• _Work required_
In the entries below, some lines contain "target"; work out how many and answer with the figure only.

• _Records shown_
==================================================
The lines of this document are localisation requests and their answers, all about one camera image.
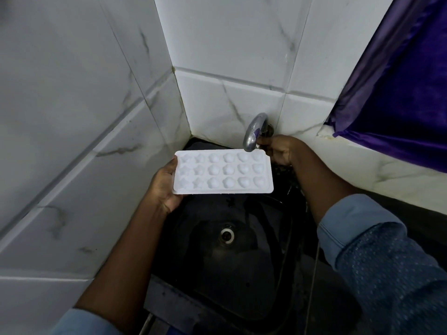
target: denim shirt
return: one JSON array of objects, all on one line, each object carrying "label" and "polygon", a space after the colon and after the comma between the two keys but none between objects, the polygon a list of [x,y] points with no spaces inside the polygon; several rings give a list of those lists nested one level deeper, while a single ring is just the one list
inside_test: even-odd
[{"label": "denim shirt", "polygon": [[[327,211],[317,234],[377,334],[447,334],[447,273],[407,237],[396,216],[355,194]],[[120,332],[99,316],[70,309],[52,334]]]}]

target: sink drain
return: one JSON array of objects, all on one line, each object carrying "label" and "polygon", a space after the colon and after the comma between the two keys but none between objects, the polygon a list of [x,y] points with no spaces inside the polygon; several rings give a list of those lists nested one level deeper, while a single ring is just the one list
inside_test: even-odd
[{"label": "sink drain", "polygon": [[219,239],[224,245],[229,246],[234,241],[234,232],[230,228],[223,228],[220,231]]}]

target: hand
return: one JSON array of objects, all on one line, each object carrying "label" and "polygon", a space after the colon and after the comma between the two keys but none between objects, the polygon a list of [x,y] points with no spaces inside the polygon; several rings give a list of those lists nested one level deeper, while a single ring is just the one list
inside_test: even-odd
[{"label": "hand", "polygon": [[286,135],[258,137],[256,142],[261,145],[272,161],[284,166],[291,165],[292,156],[302,143],[297,138]]},{"label": "hand", "polygon": [[152,178],[151,185],[146,193],[145,200],[155,202],[159,204],[166,214],[171,213],[182,202],[183,195],[173,194],[172,188],[174,183],[174,172],[177,167],[177,157],[166,164],[163,168],[160,168]]}]

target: ice cube tray
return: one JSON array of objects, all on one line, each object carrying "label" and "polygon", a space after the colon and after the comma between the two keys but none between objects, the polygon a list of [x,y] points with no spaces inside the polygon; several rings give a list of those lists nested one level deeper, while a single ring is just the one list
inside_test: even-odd
[{"label": "ice cube tray", "polygon": [[271,193],[270,158],[243,149],[178,151],[174,194]]}]

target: mold cavity
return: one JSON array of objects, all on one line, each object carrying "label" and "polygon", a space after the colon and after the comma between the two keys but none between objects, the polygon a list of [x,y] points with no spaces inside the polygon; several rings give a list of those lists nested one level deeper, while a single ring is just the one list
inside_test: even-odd
[{"label": "mold cavity", "polygon": [[239,182],[240,186],[243,188],[247,188],[250,185],[250,179],[245,176],[238,178],[237,181]]},{"label": "mold cavity", "polygon": [[249,153],[248,152],[237,153],[237,158],[242,162],[247,162],[249,160]]},{"label": "mold cavity", "polygon": [[265,186],[265,179],[263,177],[257,176],[253,179],[253,182],[259,188]]},{"label": "mold cavity", "polygon": [[237,166],[241,174],[247,174],[250,171],[250,167],[248,164],[240,164]]},{"label": "mold cavity", "polygon": [[199,154],[195,157],[196,163],[204,163],[205,157],[202,154]]},{"label": "mold cavity", "polygon": [[219,162],[219,156],[217,154],[211,154],[209,157],[211,163]]},{"label": "mold cavity", "polygon": [[215,177],[210,178],[207,181],[207,183],[208,183],[208,187],[210,189],[215,189],[215,188],[217,188],[219,186],[219,181]]},{"label": "mold cavity", "polygon": [[180,188],[191,189],[193,187],[192,183],[187,179],[183,178],[180,180]]},{"label": "mold cavity", "polygon": [[178,173],[182,176],[187,176],[190,174],[190,170],[188,167],[182,167],[178,170]]},{"label": "mold cavity", "polygon": [[234,167],[230,166],[229,164],[227,164],[224,168],[223,168],[223,173],[225,175],[233,175],[234,174]]},{"label": "mold cavity", "polygon": [[255,163],[253,170],[256,174],[261,174],[264,171],[264,165],[262,163]]},{"label": "mold cavity", "polygon": [[204,172],[205,169],[203,166],[197,166],[196,168],[194,168],[194,174],[196,175],[203,175]]},{"label": "mold cavity", "polygon": [[223,156],[223,159],[225,160],[226,163],[234,162],[234,155],[227,153]]},{"label": "mold cavity", "polygon": [[263,155],[264,155],[264,153],[262,151],[260,151],[259,149],[256,149],[251,152],[251,156],[253,157],[253,160],[258,161],[258,162],[262,160]]},{"label": "mold cavity", "polygon": [[225,188],[233,188],[236,184],[236,181],[233,180],[231,177],[227,177],[225,180],[223,180],[223,186]]},{"label": "mold cavity", "polygon": [[191,156],[189,154],[186,154],[185,156],[182,156],[182,162],[187,163],[191,160]]},{"label": "mold cavity", "polygon": [[219,175],[220,168],[218,166],[216,166],[215,164],[213,164],[213,165],[208,167],[208,173],[210,175]]},{"label": "mold cavity", "polygon": [[204,183],[205,183],[205,181],[198,177],[193,182],[194,189],[202,188]]}]
==================================================
• _Result below_
5